Background: Appropriate management of CKD in primary care is essential to reduce morbidity and mortality. We aim to describe patterns of monitoring in CKD using MedicineInsight data. MedicineInsight is a primary care quality improvement initiative from NPS MedicineWise, collecting de-identified patient information from 557 participating general practices to create a longitudinal database of over 3.5 million Australians.

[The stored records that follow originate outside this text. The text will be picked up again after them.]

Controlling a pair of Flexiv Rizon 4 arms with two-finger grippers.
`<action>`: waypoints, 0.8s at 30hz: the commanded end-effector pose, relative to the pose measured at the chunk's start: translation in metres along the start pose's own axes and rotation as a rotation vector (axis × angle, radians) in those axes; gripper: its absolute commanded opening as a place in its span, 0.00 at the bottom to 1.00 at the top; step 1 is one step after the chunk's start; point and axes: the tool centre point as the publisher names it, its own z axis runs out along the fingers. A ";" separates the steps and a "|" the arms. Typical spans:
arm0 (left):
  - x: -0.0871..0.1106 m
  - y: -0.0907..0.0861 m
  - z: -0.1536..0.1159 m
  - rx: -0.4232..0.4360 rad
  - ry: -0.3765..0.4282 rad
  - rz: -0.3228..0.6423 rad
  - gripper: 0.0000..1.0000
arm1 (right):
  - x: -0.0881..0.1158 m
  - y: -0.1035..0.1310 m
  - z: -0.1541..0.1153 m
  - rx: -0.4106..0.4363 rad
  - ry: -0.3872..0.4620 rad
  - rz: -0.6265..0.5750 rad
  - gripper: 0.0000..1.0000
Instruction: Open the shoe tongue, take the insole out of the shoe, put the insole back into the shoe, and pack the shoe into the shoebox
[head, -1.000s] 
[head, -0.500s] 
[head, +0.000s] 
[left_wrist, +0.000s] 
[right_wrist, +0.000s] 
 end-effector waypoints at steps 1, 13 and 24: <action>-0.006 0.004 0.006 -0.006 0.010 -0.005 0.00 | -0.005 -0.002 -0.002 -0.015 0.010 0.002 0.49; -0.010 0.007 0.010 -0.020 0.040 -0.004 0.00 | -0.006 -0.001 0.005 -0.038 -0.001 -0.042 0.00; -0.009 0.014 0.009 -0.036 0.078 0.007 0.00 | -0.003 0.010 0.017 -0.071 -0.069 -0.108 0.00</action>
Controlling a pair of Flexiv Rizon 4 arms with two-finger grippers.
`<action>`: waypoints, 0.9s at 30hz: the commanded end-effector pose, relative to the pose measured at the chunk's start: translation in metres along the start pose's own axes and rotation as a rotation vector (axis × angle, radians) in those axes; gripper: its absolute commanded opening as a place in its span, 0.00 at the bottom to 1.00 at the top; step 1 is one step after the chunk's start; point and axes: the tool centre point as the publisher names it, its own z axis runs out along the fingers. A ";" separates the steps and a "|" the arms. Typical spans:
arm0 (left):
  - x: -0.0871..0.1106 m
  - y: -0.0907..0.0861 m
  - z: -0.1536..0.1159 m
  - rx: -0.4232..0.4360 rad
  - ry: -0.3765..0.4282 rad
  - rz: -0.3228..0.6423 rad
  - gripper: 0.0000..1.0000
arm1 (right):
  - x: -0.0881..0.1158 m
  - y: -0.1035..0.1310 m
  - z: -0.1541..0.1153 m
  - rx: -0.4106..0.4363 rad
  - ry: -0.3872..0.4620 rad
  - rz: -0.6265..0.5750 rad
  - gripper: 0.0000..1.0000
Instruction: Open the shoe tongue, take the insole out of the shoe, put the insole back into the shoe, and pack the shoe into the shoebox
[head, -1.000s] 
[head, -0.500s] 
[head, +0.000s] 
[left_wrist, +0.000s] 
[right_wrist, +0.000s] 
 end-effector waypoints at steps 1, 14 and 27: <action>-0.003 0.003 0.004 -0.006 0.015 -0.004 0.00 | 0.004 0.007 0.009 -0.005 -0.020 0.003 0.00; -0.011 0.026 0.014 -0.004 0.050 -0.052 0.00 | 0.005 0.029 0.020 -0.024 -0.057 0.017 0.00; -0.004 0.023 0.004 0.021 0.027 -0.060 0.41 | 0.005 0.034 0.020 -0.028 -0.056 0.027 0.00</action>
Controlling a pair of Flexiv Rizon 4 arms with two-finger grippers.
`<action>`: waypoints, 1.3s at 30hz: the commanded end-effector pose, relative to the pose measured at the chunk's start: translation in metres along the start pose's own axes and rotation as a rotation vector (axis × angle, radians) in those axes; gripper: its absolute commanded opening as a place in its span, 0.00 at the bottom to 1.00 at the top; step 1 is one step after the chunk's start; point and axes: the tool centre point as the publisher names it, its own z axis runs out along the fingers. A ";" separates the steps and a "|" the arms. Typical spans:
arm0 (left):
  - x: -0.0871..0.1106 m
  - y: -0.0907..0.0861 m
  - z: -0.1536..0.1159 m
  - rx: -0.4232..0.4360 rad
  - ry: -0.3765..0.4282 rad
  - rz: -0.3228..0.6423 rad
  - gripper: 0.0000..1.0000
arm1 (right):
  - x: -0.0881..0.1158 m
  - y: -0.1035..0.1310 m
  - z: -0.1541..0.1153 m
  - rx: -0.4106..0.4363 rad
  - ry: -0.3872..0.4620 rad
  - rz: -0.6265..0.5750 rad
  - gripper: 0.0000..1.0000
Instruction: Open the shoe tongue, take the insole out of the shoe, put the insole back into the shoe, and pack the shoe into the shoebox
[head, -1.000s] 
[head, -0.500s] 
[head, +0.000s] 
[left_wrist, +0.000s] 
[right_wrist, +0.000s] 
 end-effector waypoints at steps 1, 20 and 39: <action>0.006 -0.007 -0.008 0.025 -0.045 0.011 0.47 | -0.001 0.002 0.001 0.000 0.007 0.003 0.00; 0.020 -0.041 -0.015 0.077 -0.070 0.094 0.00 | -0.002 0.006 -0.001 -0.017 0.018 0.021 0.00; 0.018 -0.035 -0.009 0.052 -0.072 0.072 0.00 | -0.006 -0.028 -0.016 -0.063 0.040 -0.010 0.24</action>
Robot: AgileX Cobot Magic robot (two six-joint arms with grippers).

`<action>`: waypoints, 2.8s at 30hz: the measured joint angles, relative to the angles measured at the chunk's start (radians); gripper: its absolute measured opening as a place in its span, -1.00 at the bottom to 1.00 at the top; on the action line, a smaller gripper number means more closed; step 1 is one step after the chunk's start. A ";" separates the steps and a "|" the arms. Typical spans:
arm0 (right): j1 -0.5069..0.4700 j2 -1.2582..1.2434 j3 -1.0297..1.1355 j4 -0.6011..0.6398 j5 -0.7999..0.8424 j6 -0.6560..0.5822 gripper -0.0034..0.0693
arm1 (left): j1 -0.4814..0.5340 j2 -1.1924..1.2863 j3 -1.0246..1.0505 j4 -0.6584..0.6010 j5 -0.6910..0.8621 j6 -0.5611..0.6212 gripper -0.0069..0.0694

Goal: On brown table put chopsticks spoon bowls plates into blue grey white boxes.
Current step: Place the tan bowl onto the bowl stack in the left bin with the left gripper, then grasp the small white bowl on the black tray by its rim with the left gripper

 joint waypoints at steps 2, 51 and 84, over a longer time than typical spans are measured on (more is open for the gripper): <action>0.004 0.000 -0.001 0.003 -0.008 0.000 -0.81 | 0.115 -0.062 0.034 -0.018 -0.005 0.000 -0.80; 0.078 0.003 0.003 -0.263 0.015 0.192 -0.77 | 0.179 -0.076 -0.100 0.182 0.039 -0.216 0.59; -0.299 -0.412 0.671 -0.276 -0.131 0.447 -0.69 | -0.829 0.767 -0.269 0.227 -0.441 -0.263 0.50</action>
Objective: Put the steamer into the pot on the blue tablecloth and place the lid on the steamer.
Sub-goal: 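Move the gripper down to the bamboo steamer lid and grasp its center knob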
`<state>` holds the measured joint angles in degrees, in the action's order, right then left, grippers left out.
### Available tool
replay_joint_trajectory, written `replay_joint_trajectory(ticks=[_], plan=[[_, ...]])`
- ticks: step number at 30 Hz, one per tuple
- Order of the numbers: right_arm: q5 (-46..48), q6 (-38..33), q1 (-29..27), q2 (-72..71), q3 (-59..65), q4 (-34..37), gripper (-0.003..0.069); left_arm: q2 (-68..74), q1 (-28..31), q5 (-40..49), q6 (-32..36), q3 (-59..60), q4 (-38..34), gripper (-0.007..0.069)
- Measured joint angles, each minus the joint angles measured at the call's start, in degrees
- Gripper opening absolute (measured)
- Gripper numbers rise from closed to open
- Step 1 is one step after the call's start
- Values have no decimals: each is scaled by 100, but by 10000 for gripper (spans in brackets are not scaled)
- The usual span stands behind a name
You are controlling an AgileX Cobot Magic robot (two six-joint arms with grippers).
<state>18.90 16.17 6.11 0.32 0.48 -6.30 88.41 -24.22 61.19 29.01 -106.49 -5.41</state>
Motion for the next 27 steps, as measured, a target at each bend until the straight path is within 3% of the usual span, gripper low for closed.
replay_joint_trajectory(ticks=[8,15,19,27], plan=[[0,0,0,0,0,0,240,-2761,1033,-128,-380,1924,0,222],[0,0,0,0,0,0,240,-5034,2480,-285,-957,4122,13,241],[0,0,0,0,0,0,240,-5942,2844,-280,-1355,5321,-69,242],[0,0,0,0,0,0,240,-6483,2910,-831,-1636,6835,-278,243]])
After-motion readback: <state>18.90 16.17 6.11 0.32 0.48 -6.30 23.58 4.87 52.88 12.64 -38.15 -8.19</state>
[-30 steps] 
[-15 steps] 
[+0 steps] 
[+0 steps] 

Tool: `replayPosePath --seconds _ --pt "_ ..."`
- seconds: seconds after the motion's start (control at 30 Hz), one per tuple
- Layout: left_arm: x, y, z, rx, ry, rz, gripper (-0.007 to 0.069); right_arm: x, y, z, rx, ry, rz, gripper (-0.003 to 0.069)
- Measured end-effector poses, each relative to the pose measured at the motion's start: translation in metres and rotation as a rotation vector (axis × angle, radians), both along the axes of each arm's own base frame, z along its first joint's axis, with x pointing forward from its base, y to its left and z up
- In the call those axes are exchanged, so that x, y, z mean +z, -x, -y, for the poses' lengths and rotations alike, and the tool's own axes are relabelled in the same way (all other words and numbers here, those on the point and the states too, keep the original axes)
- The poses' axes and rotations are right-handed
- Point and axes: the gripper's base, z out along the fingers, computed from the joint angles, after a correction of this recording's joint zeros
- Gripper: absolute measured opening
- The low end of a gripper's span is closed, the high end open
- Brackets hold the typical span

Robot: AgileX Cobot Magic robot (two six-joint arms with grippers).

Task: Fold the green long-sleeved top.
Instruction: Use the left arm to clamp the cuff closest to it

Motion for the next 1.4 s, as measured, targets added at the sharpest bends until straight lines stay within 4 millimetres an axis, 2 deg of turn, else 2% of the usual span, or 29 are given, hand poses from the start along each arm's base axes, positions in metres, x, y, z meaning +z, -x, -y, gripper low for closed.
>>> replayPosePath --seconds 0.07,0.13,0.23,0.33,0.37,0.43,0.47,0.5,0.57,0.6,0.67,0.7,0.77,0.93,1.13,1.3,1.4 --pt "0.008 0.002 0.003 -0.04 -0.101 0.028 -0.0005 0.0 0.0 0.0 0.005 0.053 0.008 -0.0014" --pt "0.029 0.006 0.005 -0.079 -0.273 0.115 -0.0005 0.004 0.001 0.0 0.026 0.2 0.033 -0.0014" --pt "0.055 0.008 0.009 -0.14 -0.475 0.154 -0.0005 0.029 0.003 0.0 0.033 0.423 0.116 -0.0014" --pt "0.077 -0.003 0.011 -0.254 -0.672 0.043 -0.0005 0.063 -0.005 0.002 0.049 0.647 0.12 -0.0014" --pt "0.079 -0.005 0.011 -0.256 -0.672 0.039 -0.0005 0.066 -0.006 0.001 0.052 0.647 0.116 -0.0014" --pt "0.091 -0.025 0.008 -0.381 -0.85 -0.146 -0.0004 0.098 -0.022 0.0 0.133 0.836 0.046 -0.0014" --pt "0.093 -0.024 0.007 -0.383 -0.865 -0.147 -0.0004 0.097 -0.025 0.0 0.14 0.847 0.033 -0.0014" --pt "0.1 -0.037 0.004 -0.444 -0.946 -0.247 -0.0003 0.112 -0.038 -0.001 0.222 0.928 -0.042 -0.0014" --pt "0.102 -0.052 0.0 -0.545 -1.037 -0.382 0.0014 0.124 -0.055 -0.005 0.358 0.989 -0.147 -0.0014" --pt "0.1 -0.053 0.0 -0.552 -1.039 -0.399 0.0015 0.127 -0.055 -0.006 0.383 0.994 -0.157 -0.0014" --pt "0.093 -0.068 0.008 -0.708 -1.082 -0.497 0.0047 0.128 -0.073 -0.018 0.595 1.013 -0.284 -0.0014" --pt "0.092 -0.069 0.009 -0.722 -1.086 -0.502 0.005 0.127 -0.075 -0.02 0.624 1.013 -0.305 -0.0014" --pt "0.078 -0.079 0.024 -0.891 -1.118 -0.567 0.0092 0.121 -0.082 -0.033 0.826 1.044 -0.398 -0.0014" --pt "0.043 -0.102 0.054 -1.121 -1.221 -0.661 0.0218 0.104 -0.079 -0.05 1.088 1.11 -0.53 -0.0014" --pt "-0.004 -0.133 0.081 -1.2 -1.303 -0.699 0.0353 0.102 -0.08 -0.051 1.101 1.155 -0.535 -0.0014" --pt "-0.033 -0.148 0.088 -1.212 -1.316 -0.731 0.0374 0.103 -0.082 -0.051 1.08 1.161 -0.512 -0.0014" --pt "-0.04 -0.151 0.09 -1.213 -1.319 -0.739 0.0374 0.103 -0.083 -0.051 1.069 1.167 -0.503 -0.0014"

Methods: Data collected between 01/01/2013 to 01/06/2016 was used for this analysis. We have analysed clinical and laboratory assessments for stage-3 CKD only, comprising blood pressure, urine ACR/albuminuria, serum lipids, and biochemical profile including urea, creatinine and electrolytes; and HbA1c in the presence of co-morbid diabetes. The recommendations for monitoring these parameters are at least once for CKD stage-3a and twice for CKD stage-3b, or as required, per year. We have included assessments conducted at least once in the study period.
Results: Data with two or more eGFR results <60ml/min/1.73m2, at least 90 days apart were available for 61,102 patients. The number of patients in stage-3 CKD was 42,524. Blood pressure was recorded for 95.9%, tests for albuminuria for 46.5%, serum lipids 51.0%; urea, creatinine and electrolytes were done for 98.6%, 99.1%, and 60.6%, respectively. The total number of CKD stage-3 patients with co-morbid diabetes was 12,591, of whom 99.9% had been tested for HbA1c.
Conclusions: Measurements of albuminuria, used to finesse the staging of CKD, were conducted in less than half of the patients. There appears to be room for improvement in the monitoring of CKD stage-3 patients.